Stored dataset items

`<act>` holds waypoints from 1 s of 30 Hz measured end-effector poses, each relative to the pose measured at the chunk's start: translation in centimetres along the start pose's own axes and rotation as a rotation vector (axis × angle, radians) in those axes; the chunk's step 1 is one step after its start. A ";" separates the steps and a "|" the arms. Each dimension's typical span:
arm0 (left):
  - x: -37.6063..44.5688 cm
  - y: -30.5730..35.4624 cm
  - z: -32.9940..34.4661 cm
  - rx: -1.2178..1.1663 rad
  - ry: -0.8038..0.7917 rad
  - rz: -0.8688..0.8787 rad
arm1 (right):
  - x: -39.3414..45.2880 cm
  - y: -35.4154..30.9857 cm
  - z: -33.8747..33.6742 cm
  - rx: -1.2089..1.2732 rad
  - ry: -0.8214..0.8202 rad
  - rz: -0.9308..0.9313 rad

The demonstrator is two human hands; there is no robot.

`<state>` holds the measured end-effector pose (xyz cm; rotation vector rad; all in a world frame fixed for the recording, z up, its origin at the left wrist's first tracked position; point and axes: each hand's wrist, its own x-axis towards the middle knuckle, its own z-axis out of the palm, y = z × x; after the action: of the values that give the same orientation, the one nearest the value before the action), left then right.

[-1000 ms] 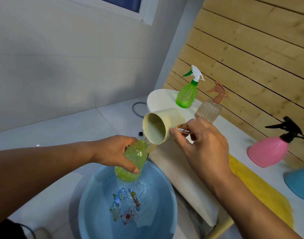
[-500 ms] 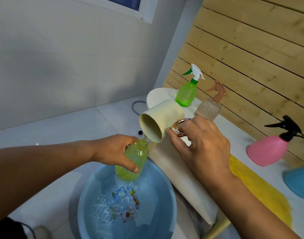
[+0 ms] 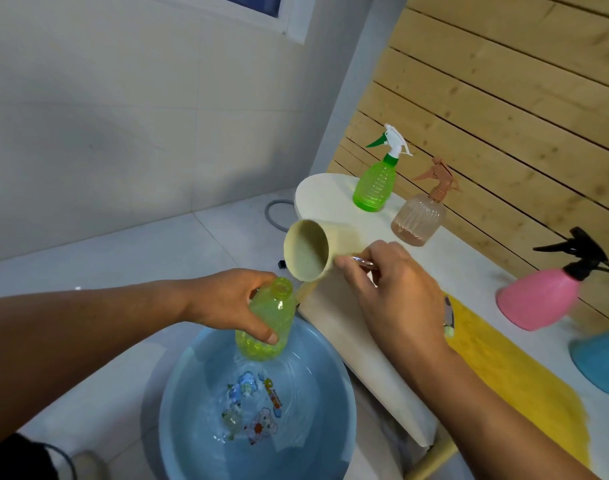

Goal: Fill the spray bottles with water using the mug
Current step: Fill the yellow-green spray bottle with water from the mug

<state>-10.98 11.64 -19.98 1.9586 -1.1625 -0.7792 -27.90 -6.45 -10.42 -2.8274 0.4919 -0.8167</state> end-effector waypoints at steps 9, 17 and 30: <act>-0.5 -1.2 0.0 0.001 -0.063 -0.034 | -0.1 4.7 11.1 0.213 -0.590 0.490; -0.5 -2.4 0.0 0.029 -0.024 -0.040 | -4.4 9.0 21.9 -0.066 -0.991 0.259; 0.3 -3.1 -0.6 -0.011 0.024 -0.030 | -12.0 10.0 28.4 -0.267 -1.095 0.140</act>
<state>-8.90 12.59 -22.25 1.9747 -1.1147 -0.7736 -24.73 -9.85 -42.51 -2.8522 0.5931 0.8705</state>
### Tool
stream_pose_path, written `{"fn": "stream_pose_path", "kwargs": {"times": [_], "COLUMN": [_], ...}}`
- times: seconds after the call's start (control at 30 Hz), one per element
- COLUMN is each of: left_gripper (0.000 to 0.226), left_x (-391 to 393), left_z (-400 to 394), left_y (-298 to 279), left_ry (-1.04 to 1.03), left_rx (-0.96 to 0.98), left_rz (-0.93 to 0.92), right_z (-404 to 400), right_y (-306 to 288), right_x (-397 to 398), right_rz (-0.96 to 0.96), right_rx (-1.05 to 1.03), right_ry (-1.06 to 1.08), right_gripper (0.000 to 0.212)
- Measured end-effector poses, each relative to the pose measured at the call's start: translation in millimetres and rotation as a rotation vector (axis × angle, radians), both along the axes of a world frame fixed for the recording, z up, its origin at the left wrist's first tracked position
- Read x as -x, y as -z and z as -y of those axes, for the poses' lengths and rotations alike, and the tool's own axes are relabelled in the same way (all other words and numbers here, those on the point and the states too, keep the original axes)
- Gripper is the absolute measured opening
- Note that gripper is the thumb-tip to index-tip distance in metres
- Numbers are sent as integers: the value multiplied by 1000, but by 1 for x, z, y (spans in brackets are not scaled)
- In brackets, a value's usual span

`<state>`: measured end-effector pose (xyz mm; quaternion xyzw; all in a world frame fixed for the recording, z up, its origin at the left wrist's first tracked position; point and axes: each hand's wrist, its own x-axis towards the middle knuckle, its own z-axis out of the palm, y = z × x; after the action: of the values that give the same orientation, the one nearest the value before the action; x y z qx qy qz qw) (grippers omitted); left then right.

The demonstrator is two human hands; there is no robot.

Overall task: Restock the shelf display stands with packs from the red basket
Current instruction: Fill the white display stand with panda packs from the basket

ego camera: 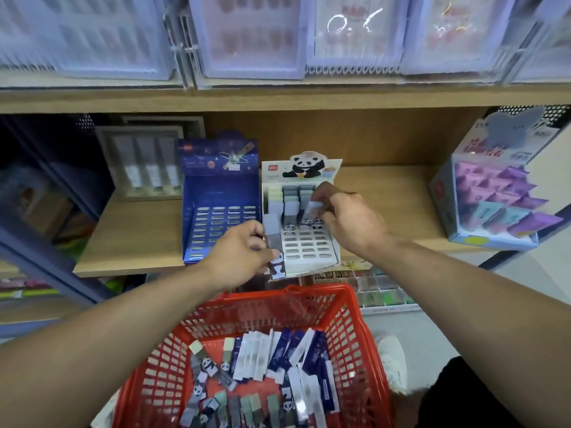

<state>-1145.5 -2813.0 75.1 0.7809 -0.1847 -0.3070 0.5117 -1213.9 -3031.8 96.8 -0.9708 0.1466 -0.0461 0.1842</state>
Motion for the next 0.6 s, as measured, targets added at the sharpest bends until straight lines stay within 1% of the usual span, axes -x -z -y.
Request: {"fn": "stream_pose_path", "kwargs": {"times": [0.07, 0.13, 0.2, 0.27, 0.4, 0.47, 0.6], "left_gripper": [17, 22, 22, 23, 28, 30, 28], "left_x": [-2, -3, -4, -3, -2, -1, 0], "left_z": [1, 3, 3, 3, 5, 4, 1], "left_y": [2, 5, 6, 6, 4, 2, 1], "left_ry": [-22, -41, -57, -65, -51, -33, -17], "left_rx": [34, 44, 49, 54, 70, 68, 67], "left_rz": [-64, -94, -116, -130, -141, -139, -107], "right_z": [1, 2, 3, 3, 1, -1, -2], "right_y": [0, 0, -2, -3, -3, -3, 2], "right_x": [-1, -3, -3, -5, -9, -11, -16], "right_rz": [-30, -30, -32, 11, 123, 139, 158], "right_rx": [-4, 10, 32, 5, -119, -98, 40], "right_ry": [-5, -24, -30, 0, 88, 94, 87], "right_gripper": [21, 23, 23, 22, 18, 19, 19]}}
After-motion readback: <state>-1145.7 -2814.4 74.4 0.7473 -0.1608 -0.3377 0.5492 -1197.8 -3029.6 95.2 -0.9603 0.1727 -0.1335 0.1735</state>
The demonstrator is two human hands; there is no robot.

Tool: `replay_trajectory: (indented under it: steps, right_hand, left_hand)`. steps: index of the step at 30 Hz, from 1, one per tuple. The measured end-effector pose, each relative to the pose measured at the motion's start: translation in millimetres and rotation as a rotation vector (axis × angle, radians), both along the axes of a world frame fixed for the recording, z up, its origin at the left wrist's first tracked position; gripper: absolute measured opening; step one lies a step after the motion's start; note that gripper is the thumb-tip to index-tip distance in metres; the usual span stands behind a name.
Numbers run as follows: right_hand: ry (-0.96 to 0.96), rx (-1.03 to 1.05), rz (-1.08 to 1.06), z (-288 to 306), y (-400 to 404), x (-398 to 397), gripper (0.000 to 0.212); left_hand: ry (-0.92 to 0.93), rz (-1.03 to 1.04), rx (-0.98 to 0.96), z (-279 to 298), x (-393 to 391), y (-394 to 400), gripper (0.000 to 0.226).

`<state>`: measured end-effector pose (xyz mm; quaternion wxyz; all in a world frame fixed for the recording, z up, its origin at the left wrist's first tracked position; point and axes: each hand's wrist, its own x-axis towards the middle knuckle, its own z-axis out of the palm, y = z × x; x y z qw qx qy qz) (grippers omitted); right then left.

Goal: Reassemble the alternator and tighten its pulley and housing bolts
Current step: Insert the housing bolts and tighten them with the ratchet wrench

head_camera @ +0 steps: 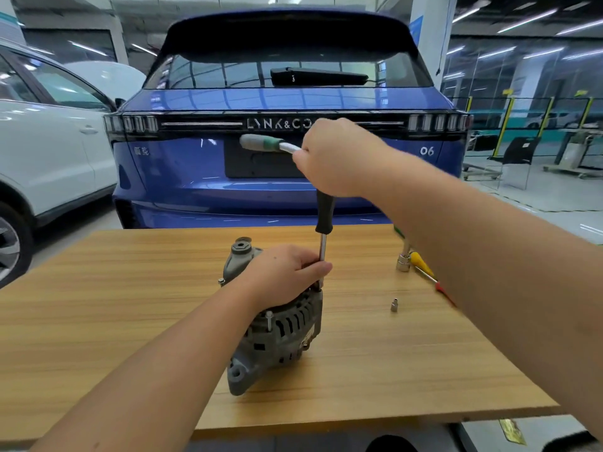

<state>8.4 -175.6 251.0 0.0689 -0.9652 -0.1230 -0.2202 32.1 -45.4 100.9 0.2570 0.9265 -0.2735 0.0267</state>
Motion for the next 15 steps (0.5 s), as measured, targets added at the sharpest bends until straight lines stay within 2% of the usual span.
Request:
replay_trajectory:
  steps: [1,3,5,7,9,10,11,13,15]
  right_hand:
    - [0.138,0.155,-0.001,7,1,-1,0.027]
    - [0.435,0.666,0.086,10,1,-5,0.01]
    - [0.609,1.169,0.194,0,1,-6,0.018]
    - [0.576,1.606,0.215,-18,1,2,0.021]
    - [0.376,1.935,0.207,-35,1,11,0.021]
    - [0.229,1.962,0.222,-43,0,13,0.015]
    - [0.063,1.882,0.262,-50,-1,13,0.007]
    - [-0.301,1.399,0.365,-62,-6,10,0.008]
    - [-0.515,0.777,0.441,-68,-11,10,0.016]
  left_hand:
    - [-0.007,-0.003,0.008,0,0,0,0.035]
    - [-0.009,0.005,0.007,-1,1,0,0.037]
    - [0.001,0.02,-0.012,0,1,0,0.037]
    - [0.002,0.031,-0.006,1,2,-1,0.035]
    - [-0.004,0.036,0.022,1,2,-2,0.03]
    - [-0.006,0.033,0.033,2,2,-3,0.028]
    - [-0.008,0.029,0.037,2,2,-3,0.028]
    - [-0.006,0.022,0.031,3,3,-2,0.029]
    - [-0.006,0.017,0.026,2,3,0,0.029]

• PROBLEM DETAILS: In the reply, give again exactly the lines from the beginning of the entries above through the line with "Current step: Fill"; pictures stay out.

• RESPONSE TO THE TASK:
`<act>` holds waypoints from 1 s of 30 Hz measured end-effector poses, each relative to the pose measured at the chunk's start: translation in centimetres along the start pose's own axes and rotation as a rotation vector (axis × angle, radians) in those axes; the chunk's step 1 is one step after its start. A ";" separates the steps and a "|" the arms. Each dimension's typical span:
arm0 (left):
  - x: -37.6063..44.5688 cm
  - y: -30.5730..35.4624 cm
  - z: -32.9940..34.4661 cm
  - rx: -1.2178..1.1663 rad
  - ry: -0.8038..0.7917 rad
  - rz: -0.8688..0.8787 rad
arm1 (right):
  - x: -39.3414..45.2880 cm
  - y: -35.4154..30.9857 cm
  - z: -33.8747..33.6742 cm
  - rx: -1.2089..1.2732 rad
  - ry: -0.8214..0.8202 rad
  - rz: -0.9308..0.9313 rad

The demonstrator is two human hands; there is no robot.

`<state>` holds the measured end-effector pose (xyz cm; rotation vector rad; all in a world frame fixed for the recording, z up, its origin at the left wrist's first tracked position; point and axes: each hand's wrist, its own x-axis towards the middle knuckle, its own z-axis out of the palm, y = z × x; after the action: of the values that give the same orientation, the one nearest the value before the action), left then right.

[-1000 ms] 
[-500 ms] 
[+0 ms] 

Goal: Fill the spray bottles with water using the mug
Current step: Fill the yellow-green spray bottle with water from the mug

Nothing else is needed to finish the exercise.